Debora A. Davidson, PhD, OTR/L, Clinical Occupational Therapy Editor

Debora A. Davidson, PhD, OTR/L, Clinical Occupational Therapy Editor

Occupational therapists are core team members in a wide array of contexts, including rehabilitation, schools, acute care and long-term care. We provide unique services that complement those of our colleagues, and we are valued for our creativity, practicality and successful results. Our knowledge and skills are considered to be a great fit for clients with physical, developmental and educational needs, but we rarely serve those whose primary concerns involve mental illness. The reasons for this are beyond the scope of this column; I am going to focus on why and how to fix the problem.

According to the National Institute of Mental Health, about 6% of Americans have a serious and persistent mental illness. Services typically consist of medication and crisis management, sometimes with additional counseling or vocational support. ADLs and IADLs may be discussed, but are rarely taught or practiced. Many clients and families express great disappointment with the poor results of this limited treatment.

I have been a “mental health OT” since 1979, and I know we can provide services that will significantly improve these clients’ outcomes. In my work, I regularly get to witness how participation in carefully selected activities produces healing, recovery, joy and life satisfaction for clients with chronic mental health problems. By doing everyday things effectively, my clients show themselves and others that they can be competent, safe and valued members of the larger community. Sometimes the therapy sessions offer the first such experiences in a long time — or ever.

Yes, I am proud to be one of the fewer than 3% of us who identify with mental health practice. I work with my clients through a small private practice, serving people whose families can afford to pay out of pocket. I know that there are many, many potential clients whose needs cannot be met through this model, and I am aware that there are many young OTs who would love to work with this population, if only there were more opportunities. Here is my challenge: Let’s do all that we can to bring occupational therapy into mainstream mental health care. We offer services that provide critical, missing pieces to the current models of service.
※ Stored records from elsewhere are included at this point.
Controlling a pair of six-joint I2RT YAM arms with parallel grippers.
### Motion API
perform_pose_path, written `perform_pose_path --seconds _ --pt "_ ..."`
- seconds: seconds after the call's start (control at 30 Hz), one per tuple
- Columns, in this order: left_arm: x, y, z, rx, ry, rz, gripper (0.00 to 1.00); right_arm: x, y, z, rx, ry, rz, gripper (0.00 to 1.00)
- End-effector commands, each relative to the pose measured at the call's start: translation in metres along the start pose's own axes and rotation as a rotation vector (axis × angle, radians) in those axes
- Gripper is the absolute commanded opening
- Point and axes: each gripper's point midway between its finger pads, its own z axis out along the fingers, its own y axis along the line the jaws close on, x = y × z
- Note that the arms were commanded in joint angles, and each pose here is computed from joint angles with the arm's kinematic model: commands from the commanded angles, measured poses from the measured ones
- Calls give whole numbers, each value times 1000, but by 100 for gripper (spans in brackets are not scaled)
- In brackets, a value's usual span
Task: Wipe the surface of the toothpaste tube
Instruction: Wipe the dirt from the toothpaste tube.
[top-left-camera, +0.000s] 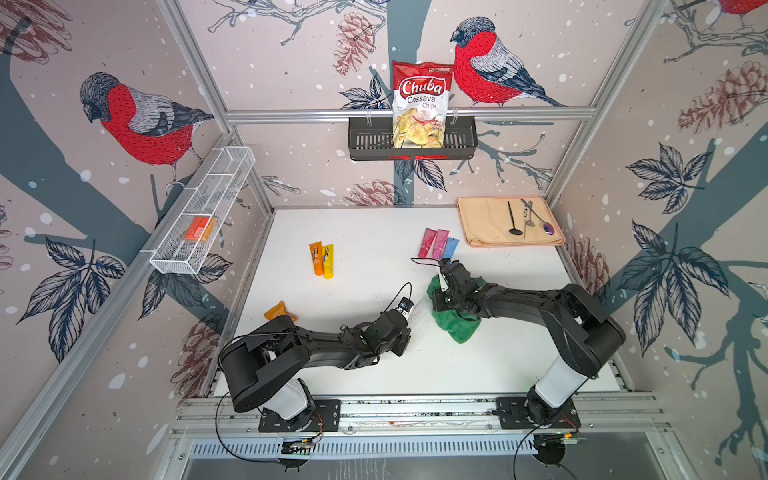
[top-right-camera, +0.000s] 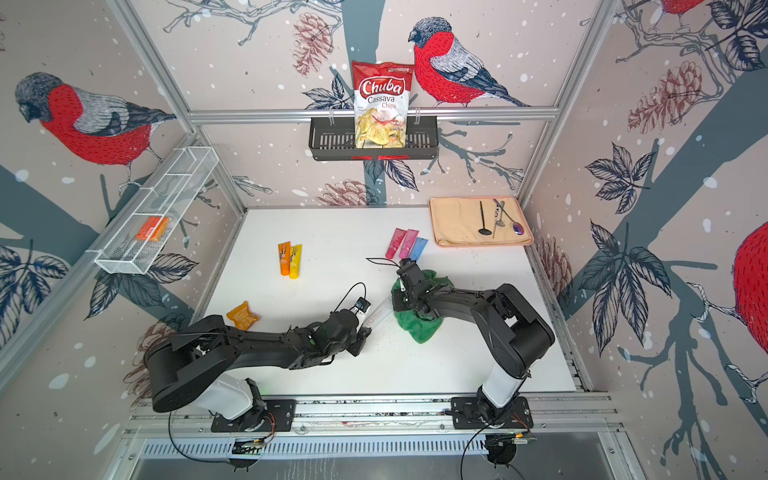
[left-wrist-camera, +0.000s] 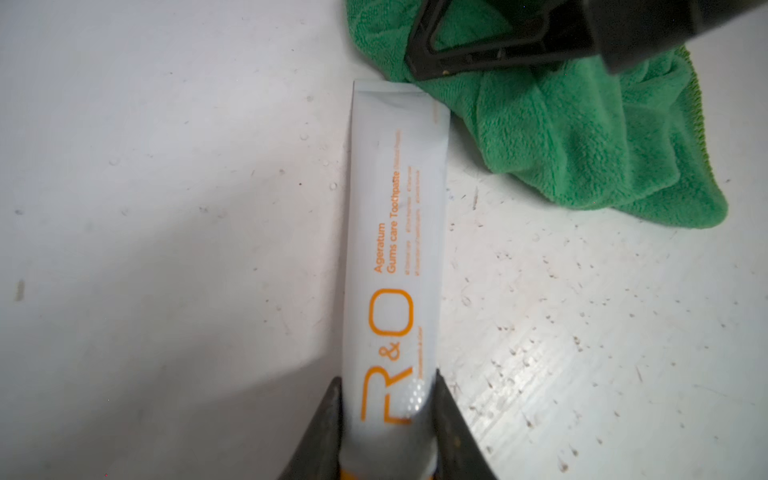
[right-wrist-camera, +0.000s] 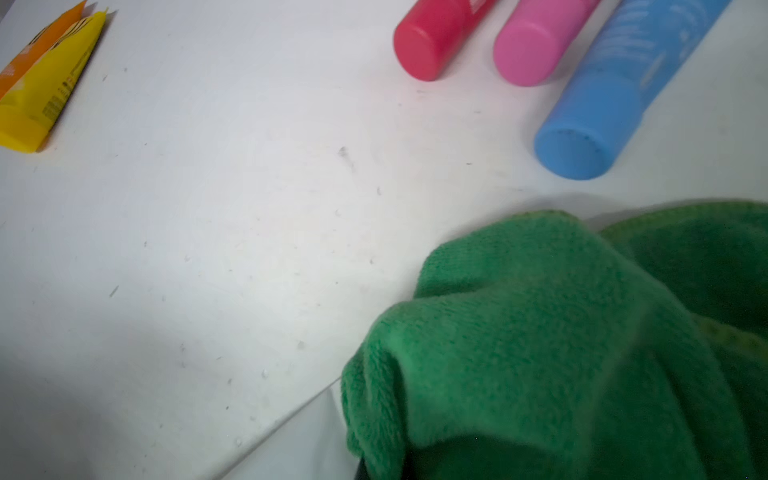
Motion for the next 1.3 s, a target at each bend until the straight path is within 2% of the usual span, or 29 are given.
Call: perform_pose_path --seconds 0.0,0.2,0.33,0.43,0.7,0.83,0.93,1.1,1.2,1.27 --pt "4 6 2 -39 19 1 21 34 40 -7 -158 115 -52 0" --pt "2 6 0 -41 11 10 20 38 94 -30 -400 80 -69 0" --pt "1 7 -1 -44 0 8 20 40 107 -41 -477 69 -72 0" --pt "1 7 -1 -44 -6 10 19 45 88 -30 -397 96 -54 0" --pt "-5 7 -3 -47 -27 14 18 41 -9 -8 70 130 -18 0" --pt "-4 6 -2 -42 -26 17 18 29 -28 -9 127 106 12 0" --pt "-4 4 -2 -32 -23 17 17 17 -3 -10 33 77 -5 0" --pt "-2 2 1 -23 -17 22 17 9 83 -33 -302 31 -78 0" --pt "-3 2 1 -22 -20 20 17 10 115 -53 -477 2 -82 0" --pt "-5 2 0 -20 -29 19 17 12 123 -58 -533 0 -80 0"
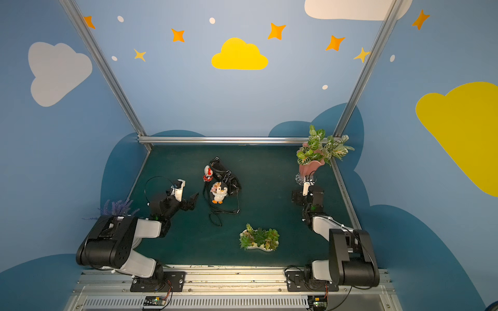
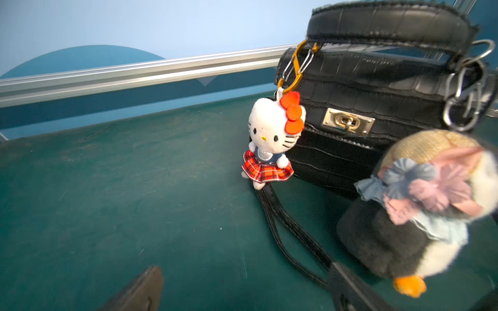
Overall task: Remove the decoration from the bag
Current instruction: Move the bag to the center of the board.
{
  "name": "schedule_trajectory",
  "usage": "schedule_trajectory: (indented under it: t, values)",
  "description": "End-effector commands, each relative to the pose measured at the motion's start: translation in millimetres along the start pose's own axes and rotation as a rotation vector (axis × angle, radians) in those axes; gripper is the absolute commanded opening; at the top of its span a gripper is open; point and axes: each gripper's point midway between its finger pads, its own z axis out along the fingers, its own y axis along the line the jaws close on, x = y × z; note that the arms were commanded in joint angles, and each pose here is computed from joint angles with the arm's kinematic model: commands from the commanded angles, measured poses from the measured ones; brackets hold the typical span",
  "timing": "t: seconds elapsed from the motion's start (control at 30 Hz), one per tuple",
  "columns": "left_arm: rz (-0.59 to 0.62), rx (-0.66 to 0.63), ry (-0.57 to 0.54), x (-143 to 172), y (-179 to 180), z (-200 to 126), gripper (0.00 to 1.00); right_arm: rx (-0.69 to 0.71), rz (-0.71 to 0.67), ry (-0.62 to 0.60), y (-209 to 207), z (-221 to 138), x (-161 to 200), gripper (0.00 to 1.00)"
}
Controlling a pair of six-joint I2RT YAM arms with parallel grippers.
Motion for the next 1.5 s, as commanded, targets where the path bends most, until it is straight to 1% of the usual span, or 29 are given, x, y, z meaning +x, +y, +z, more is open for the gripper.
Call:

Right now, we each have a golden opportunity to vastly increase our presence in mental health, simply by educating federal legislators who will be voting on HR 1037, the Occupational Therapy in Mental Health Act. This law, if passed, promises to add OTs to a small core group of qualified service providers in community mental health facilities. It would create new career opportunities for OTs who want to make a difference in the lives of people with chronic mental illness, and give many people in need access to our services.

Help this effort by going to the American Occupational Therapy Association website’s Legislative Action Center (http://capwiz.com/aota/issues/alert/?alertid=62482651), where you can easily send an email to your representatives asking them to vote “yes” to HR 1037. Please do this today — time is of the essence!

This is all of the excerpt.